● TASK DETAILS
Below this sentence is a listing; return exactly its lines from the one with "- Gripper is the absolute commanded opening" to the one with "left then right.", both kept, and nothing more.

● THE INPUT

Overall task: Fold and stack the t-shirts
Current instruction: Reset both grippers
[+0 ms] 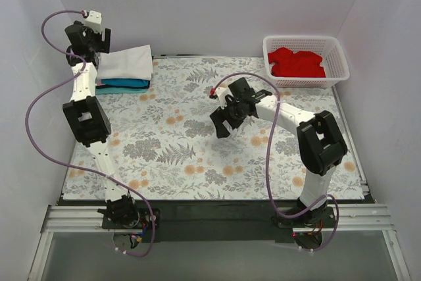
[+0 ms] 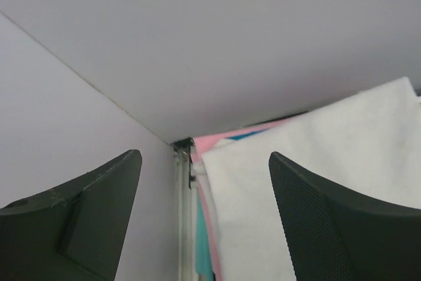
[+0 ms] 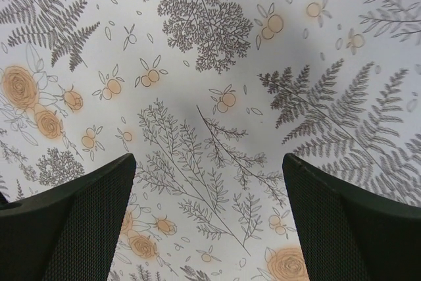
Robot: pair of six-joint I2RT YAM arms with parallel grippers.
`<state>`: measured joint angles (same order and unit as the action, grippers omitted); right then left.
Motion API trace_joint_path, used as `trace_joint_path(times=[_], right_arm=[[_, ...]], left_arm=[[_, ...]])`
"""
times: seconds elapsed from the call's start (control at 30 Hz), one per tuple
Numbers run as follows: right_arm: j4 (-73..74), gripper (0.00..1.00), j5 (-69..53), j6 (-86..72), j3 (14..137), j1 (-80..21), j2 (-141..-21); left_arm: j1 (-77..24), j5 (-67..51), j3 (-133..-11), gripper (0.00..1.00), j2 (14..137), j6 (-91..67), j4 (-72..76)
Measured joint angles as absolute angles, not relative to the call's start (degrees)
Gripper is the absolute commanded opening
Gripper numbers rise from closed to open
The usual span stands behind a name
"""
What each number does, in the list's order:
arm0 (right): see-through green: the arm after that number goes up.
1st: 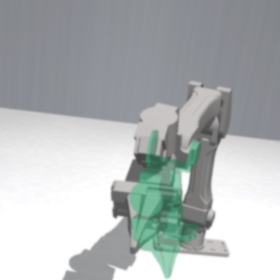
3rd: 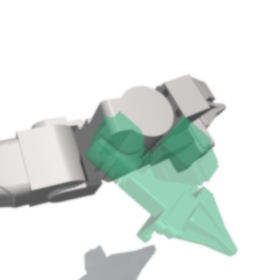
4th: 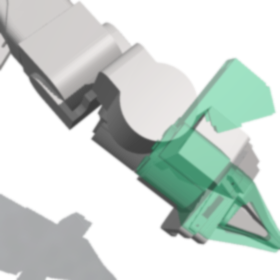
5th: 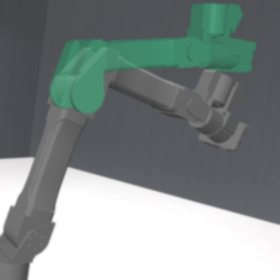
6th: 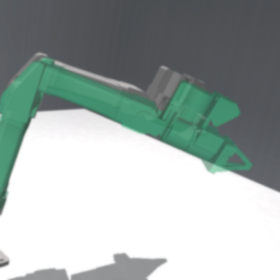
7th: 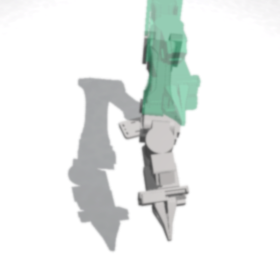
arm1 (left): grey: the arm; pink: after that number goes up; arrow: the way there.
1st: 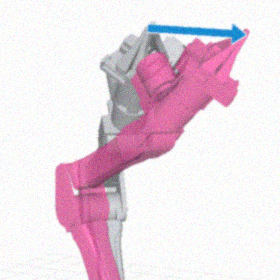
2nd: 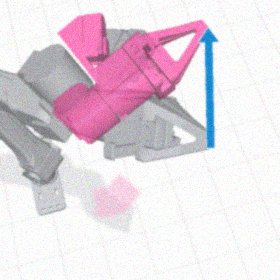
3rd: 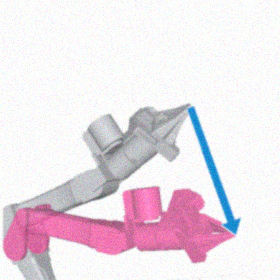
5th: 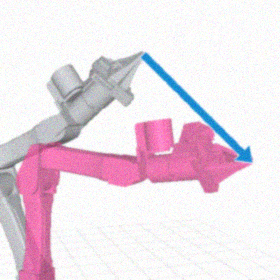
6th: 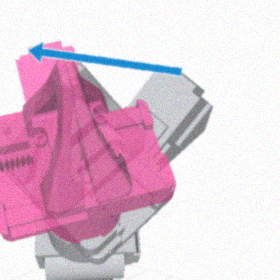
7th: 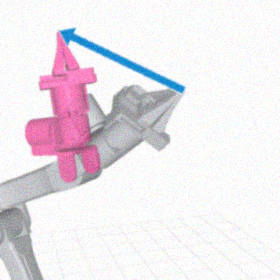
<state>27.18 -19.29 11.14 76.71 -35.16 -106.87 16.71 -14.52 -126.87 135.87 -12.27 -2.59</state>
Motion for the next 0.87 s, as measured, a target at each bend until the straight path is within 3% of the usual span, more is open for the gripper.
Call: trace_joint_path(times=[0.23,0.47,0.63,0.87], right_arm=[[27.22,0.98,-19.03,11.20,76.71,-30.28,-97.34],[27.03,0.98,-19.03,11.38,74.63,-18.48,-87.37],[26.94,0.98,-19.88,11.40,68.29,-10.92,-81.54],[28.38,0.98,-20.56,12.19,57.45,-8.60,-77.60]], left_arm=[[11.84,-12.75,-123.44,0.80,123.11,-21.56,-19.57],[-4.29,-15.55,-117.51,0.83,109.86,-31.38,-32.97],[-12.10,-17.63,-101.71,0.84,104.18,-38.57,-34.22],[-14.35,-19.31,-82.30,0.85,103.22,-44.16,-36.27]])
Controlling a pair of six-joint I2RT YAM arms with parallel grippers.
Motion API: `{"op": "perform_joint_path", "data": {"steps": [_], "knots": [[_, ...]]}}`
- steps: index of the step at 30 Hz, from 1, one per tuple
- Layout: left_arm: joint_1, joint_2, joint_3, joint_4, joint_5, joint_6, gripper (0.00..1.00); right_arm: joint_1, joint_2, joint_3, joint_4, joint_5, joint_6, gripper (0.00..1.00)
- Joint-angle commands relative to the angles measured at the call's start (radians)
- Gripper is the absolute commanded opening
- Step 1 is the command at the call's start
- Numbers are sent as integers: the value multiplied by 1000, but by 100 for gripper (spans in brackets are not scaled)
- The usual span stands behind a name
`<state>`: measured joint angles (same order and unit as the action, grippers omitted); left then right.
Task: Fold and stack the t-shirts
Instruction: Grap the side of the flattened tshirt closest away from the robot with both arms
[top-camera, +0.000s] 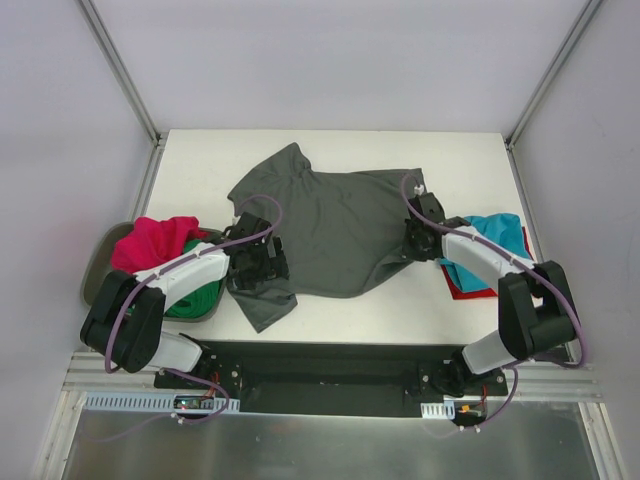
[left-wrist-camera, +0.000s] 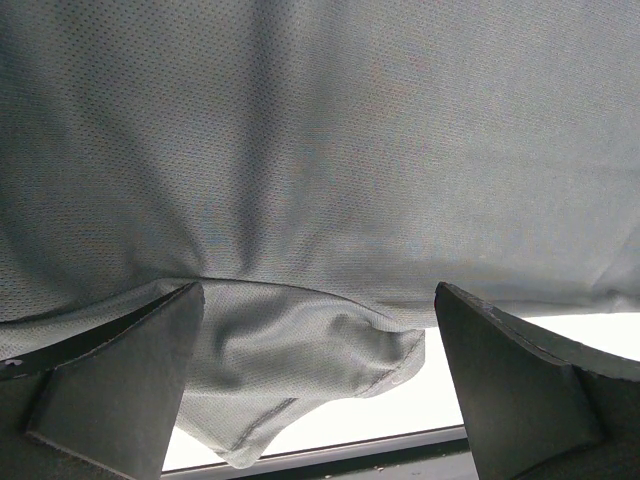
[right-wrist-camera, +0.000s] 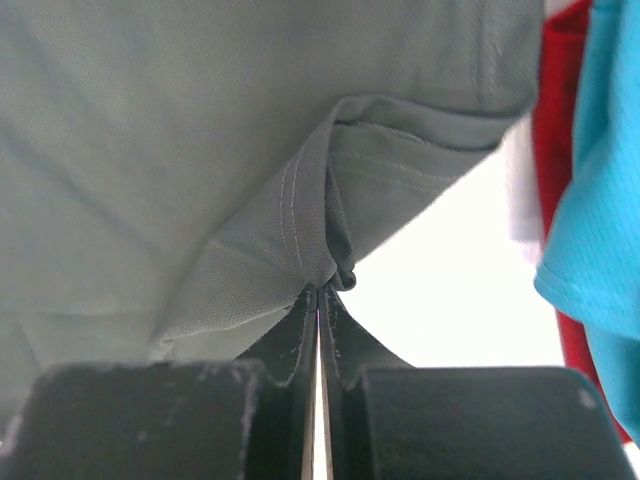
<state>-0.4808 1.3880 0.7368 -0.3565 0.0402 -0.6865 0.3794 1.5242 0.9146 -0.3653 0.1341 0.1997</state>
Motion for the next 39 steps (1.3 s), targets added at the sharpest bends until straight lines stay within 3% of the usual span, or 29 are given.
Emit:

● TASK SOLUTION
- Gripper is the absolute commanded opening
- Step 1 is the command at the call's start
- Numbers are sent as integers: the value multiplied by 1000, but by 100 for gripper (spans in brackets are not scaled)
- The usual span stands behind a name
`<state>`: measured joint angles (same order and unit as the action, grippers omitted); left then right.

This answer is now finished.